__Try it__: Find the line with "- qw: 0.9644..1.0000" in the entries below, then reproduce it and every line after it down to and including the line with "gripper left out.", exactly.

__Records supplied__:
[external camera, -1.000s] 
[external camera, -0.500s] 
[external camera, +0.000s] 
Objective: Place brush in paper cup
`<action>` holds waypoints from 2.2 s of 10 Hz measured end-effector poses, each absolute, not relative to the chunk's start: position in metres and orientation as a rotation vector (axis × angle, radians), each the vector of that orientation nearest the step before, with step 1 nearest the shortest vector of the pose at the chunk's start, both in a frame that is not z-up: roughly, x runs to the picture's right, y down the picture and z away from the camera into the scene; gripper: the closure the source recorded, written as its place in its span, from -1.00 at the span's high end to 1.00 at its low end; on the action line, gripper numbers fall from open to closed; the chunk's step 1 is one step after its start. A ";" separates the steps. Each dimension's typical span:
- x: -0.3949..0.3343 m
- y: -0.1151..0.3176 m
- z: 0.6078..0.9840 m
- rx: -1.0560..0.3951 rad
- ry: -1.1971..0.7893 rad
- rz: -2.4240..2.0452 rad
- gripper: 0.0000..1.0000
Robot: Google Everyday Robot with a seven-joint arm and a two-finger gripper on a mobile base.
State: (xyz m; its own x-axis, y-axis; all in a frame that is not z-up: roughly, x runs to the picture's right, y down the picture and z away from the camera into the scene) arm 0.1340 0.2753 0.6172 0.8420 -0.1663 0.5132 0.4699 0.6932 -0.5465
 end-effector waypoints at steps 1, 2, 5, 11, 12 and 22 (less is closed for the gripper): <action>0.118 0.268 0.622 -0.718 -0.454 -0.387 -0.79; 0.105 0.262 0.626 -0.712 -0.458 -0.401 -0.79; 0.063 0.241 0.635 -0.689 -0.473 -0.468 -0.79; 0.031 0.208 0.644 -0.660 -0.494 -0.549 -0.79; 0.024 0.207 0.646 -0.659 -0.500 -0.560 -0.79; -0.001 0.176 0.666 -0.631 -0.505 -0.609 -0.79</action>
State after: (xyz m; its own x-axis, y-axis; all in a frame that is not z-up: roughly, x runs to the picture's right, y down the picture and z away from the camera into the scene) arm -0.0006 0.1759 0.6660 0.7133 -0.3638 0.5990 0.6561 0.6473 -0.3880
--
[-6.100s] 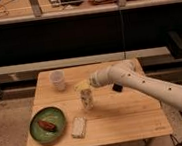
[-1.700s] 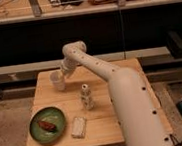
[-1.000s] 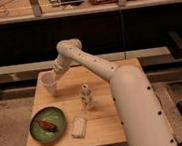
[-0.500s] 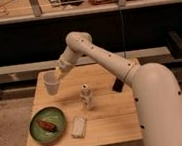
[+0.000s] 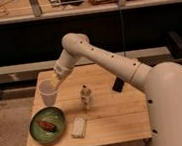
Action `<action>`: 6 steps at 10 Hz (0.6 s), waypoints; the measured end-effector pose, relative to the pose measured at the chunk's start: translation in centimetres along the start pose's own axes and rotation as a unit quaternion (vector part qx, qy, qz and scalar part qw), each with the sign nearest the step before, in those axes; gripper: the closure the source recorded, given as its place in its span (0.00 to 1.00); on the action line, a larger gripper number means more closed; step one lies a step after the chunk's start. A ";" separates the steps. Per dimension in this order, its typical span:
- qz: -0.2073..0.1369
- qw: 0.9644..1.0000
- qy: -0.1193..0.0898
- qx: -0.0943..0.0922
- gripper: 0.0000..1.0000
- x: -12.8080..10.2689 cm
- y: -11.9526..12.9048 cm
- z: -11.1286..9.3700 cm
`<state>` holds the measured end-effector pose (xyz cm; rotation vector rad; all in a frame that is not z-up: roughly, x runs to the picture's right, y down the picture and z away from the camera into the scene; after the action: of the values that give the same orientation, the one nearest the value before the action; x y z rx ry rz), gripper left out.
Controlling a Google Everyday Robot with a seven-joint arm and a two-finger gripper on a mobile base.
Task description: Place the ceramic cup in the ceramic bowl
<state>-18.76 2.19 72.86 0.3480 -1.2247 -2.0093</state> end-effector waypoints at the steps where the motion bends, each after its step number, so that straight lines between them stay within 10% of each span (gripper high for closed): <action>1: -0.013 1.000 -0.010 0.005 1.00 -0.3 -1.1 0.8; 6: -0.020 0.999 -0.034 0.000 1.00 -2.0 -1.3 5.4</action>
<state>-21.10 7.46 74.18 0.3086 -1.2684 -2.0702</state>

__Solution to this exercise__:
- qw: 0.9644..1.0000
- qy: -0.1193..0.0898
- qx: -0.0943..0.0922
- gripper: 0.0000..1.0000
- x: -12.8080..10.2689 cm
- y: -11.9526..12.9048 cm
- z: -11.1286..9.3700 cm
`<state>` holds the measured end-effector pose (xyz cm; rotation vector rad; all in a frame that is not z-up: roughly, x runs to the picture's right, y down the picture and z away from the camera into the scene; after the action: of the values that give the same orientation, the one nearest the value before the action; x y z rx ry rz), gripper left out.

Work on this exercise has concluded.